The Mathematical Foundation of Multi-Head Attention and Position-wise Feed-Forward Networks

At its core, the Attention mechanism is designed to solve the 'bottleneck' problem of sequential processing by allowing a model to focus on different parts of an input sequence regardless of their distance. The intuitive goal is to create a dynamic weighting system where each token in a sequence 'queries' all other tokens to determine which information is most relevant for its own representation. Mathematically, this is framed as a retrieval process from a key-value store, where a Query vector searches for matching Keys to extract associated Values.

To implement this, we define three weight matrices $W^Q, W^K, W^V \\∈ \\ℝ^{d_{model} \\× d_k}$. Given an input sequence $X \\∈ \\ℝ^{n \\× d_{model}}$, we compute the Query, Key, and Value matrices as $Q = XW^Q, K = XW^K$, and $V = XW^V$. The core operation is the Scaled Dot-Product Attention, formulated as: $$\text{Attention}(Q, K, V) = \text{softmax}\left(\frac{QK^T}{\sqrt{d_k}}\right)V$$ Here, $QK^T$ computes the pairwise similarity between all tokens. We scale by $\sqrt{d_k}$ to prevent the dot products from growing too large in magnitude, which would push the softmax function into regions with vanishing gradients.

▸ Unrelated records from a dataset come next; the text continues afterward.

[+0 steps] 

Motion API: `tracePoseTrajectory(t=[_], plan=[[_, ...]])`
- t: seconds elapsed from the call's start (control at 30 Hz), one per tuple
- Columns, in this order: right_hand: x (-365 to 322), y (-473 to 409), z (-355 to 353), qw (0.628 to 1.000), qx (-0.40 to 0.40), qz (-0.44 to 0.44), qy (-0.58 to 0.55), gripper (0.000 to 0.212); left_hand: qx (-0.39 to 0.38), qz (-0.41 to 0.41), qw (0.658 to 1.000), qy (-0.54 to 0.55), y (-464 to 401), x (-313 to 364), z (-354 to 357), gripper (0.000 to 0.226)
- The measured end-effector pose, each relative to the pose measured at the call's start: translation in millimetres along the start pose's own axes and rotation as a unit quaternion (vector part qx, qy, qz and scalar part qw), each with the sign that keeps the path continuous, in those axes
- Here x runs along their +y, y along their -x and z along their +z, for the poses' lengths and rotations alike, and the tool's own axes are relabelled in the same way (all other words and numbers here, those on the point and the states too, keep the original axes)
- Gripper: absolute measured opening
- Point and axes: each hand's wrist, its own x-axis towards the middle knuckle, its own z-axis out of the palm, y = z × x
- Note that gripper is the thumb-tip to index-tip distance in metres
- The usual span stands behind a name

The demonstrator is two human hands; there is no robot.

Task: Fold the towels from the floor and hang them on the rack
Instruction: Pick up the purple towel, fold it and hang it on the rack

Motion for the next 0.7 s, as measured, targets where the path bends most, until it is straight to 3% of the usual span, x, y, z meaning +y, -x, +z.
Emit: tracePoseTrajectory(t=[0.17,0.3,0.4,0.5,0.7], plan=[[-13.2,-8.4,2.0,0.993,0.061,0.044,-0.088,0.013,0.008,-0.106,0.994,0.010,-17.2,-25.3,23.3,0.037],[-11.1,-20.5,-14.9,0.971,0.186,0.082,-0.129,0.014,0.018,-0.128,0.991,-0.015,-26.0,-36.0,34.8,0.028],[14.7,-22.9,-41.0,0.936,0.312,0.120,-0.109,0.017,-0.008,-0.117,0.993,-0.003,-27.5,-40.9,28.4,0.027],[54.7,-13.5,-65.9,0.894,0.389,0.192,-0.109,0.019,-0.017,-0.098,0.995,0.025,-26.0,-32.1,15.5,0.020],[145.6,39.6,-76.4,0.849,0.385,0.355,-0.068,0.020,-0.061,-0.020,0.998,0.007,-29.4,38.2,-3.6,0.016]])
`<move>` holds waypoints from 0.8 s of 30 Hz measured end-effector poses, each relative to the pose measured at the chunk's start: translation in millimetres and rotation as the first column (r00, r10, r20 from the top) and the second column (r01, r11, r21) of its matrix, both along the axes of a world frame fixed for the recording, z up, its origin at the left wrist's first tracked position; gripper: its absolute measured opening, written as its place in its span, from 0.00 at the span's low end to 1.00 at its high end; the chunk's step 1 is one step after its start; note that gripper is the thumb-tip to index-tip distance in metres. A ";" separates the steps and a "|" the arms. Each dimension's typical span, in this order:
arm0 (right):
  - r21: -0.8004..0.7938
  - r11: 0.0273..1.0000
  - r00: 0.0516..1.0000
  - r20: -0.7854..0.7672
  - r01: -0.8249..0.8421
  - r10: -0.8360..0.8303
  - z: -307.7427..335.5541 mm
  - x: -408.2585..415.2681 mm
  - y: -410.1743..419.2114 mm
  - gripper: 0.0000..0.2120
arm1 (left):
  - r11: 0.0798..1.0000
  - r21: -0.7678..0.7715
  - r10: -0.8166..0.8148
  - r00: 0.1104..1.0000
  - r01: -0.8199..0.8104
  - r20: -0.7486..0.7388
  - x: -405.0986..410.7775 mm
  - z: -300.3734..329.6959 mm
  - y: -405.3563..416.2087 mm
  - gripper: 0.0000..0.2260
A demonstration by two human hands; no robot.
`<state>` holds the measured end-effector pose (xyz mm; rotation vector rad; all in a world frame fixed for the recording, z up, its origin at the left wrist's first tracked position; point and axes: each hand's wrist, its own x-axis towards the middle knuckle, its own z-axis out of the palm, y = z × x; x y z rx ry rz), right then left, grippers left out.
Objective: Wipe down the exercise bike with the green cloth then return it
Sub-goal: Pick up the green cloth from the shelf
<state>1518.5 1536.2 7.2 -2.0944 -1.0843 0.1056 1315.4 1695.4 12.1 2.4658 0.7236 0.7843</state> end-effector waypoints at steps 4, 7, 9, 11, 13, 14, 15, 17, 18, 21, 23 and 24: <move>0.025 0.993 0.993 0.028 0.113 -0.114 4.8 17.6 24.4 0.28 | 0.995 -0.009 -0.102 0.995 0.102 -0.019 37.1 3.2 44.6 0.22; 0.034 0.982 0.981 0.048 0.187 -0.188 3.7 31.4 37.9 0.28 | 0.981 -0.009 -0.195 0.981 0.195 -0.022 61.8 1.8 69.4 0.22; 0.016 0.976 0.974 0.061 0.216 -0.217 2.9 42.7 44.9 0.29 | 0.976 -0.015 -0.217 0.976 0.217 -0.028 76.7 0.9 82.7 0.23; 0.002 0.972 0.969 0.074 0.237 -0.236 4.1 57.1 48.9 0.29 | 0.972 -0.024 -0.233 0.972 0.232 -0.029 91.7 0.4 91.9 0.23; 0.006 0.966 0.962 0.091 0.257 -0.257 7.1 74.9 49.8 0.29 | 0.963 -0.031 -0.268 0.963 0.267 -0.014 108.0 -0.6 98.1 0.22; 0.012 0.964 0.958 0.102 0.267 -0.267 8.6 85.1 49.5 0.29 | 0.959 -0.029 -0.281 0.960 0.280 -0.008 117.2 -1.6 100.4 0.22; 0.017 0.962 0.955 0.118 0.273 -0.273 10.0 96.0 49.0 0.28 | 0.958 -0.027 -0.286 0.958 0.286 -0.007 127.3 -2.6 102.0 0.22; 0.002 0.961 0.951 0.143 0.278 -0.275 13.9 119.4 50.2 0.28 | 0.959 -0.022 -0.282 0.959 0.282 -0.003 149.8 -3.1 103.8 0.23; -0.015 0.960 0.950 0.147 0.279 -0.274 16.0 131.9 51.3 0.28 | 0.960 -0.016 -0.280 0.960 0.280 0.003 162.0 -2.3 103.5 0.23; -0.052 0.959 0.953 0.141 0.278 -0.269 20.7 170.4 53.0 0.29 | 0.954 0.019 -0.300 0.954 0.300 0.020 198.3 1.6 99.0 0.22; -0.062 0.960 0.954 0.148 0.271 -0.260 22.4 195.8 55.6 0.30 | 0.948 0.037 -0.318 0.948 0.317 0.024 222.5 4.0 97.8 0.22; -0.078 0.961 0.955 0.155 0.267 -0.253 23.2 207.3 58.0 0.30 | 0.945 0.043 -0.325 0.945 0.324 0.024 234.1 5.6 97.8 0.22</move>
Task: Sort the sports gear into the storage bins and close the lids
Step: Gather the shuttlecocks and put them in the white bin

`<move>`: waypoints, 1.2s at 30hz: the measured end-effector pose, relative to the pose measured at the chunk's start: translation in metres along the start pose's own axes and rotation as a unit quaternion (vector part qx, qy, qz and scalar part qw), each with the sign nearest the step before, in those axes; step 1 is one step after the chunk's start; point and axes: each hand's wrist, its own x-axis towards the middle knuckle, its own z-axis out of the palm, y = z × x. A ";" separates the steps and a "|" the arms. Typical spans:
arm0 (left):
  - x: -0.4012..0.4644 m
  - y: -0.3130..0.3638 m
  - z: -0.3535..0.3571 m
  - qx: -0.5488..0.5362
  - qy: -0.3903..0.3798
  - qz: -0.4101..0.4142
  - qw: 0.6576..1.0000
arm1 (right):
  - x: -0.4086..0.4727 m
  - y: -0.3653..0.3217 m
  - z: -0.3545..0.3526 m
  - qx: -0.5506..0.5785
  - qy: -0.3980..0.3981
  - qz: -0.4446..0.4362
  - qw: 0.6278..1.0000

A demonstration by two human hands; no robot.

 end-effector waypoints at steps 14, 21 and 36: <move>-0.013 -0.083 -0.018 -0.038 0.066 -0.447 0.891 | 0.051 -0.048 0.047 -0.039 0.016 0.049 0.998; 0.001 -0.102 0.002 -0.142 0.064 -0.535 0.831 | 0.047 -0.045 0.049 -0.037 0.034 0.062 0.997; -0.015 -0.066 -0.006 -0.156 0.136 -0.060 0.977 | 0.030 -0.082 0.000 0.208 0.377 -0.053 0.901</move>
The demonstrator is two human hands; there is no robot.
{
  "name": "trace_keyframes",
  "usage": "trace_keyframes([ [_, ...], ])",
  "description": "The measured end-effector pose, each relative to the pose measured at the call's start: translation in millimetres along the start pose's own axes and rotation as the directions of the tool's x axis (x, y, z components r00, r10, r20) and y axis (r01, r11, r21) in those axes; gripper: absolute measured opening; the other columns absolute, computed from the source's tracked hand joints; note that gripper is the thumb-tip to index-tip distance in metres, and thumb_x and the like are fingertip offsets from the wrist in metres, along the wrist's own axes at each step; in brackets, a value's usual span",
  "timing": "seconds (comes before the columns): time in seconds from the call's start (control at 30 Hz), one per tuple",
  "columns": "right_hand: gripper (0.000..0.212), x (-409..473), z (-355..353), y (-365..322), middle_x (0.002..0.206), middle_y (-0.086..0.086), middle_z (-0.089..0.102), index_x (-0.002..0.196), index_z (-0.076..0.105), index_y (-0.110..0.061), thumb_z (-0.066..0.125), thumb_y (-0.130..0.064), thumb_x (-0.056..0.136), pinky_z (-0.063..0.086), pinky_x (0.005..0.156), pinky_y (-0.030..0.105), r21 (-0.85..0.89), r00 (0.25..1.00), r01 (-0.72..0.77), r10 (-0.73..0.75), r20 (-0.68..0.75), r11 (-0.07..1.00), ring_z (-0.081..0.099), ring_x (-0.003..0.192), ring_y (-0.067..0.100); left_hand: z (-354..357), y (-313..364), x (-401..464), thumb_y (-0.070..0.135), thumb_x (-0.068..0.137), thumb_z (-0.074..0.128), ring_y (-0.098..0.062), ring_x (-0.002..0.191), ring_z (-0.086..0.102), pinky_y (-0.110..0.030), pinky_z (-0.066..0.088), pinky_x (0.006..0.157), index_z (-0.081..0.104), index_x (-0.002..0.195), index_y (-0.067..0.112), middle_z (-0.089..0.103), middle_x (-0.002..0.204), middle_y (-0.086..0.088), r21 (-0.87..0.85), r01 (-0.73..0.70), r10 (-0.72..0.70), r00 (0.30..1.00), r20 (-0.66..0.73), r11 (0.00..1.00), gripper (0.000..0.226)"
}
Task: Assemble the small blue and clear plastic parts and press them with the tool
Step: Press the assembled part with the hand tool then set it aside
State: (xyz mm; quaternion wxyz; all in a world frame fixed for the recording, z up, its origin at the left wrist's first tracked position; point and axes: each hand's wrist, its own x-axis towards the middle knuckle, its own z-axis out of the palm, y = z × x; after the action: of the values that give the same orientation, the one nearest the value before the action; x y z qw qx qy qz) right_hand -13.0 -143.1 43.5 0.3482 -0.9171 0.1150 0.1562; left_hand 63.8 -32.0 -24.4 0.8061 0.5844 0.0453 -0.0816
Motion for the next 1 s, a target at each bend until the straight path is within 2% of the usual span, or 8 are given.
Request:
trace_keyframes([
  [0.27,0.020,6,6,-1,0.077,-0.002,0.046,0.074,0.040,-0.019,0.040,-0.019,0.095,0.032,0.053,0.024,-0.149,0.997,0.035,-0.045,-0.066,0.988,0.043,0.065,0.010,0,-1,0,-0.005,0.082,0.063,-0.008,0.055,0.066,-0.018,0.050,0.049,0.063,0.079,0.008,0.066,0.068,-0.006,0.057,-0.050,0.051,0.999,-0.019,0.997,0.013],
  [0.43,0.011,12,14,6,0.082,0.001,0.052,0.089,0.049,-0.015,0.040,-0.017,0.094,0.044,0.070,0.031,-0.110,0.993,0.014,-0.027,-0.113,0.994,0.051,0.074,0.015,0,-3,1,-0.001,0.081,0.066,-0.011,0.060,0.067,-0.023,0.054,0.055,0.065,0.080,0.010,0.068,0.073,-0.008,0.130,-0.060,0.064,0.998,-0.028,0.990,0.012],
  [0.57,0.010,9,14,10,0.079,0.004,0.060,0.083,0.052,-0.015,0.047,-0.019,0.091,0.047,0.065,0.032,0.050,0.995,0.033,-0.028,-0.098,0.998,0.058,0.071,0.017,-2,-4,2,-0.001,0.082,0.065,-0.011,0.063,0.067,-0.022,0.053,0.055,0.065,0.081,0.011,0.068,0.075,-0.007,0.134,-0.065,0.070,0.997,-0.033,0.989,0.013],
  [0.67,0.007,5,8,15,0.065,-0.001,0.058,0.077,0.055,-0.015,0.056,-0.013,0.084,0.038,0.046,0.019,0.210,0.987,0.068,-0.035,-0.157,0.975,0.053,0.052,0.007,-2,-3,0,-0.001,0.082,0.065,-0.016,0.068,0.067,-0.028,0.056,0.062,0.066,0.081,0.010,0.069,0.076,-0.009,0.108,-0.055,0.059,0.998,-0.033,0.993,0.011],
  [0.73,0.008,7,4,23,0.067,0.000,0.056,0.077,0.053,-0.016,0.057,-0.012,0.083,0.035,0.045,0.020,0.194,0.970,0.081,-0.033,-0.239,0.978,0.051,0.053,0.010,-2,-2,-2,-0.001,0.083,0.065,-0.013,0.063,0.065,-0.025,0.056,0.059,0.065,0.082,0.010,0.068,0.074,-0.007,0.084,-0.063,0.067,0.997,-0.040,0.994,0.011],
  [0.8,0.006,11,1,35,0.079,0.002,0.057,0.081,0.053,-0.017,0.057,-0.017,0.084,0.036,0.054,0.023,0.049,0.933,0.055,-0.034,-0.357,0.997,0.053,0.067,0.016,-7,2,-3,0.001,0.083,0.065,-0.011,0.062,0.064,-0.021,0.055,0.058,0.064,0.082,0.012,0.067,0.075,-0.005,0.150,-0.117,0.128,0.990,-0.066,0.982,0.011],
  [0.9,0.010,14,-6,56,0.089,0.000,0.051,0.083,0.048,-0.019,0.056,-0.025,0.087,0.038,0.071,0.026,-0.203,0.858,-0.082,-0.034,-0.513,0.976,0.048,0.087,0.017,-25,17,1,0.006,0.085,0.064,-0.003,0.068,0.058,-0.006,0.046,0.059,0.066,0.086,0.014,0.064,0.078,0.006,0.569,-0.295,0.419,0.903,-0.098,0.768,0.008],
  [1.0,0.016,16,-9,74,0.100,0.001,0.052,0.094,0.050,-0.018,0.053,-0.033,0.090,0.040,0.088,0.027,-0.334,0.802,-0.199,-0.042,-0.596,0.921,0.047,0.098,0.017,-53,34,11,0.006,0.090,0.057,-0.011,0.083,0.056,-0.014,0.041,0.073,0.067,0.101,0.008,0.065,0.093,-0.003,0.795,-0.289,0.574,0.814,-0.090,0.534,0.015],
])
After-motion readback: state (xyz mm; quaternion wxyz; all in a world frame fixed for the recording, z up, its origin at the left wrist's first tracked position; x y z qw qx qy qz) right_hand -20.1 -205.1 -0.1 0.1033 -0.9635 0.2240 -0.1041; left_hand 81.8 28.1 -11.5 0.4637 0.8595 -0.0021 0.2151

While a single attention head is powerful, it is limited to one 'aspect' of the relationship between tokens. Multi-Head Attention (MHA) allows the model to jointly attend to information from different representation subspaces. We employ $h$ parallel heads, each with its own sets of weight matrices. The output of the $i$-th head is denoted as $\text{head}_i = \text{Attention}(QW_i^Q, KW_i^K, VW_i^V)$. These heads are then concatenated and projected back into the original dimensionality using a final linear transformation $W^O$: $$\text{MultiHead}(Q, K, V) = \text{Concat}(\text{head}_1, \dots, \text{head}_h)W^O$$

After the attention mechanism aggregates global context, the model requires a way to process this information locally and introduce non-linearity. This is the role of the Position-wise Feed-Forward Network (FFN). Unlike the attention layer, which allows tokens to interact, the FFN is applied to each position independently and identically. This ensures that the transformation is translation-invariant across the sequence length $n$, acting as a per-token feature extractor that refines the representations learned during the attention phase.

The architectural structure of the FFN consists of two linear transformations with a non-linear activation function (typically ReLU or GeLU) in between. Mathematically, for a vector $x$ at a specific position, the FFN is defined as: $$\text{FFN}(x) = \max(0, xW_1 + b_1)W_2 + b_2$$ In the standard Transformer, the inner layer dimensionality $d_{ff}$ is typically much larger than $d_{model}$ (e.g., $2048$ vs $512$). This expansion and subsequent contraction allows the network to project the data into a higher-dimensional space to uncover complex features before projecting them back.

Ultimately, the synergy between MHA and FFNs creates a powerful duality: MHA handles the 'spatial' or 'relational' synthesis, while the FFN handles the 'channel-wise' or 'semantic' refinement. Together, they form the basic building block of the Transformer. By stacking these layers, the model can iteratively refine its understanding of a token, moving from simple syntactic associations in lower layers to abstract semantic concepts in higher layers, all while maintaining a constant computational complexity per layer relative to sequence length.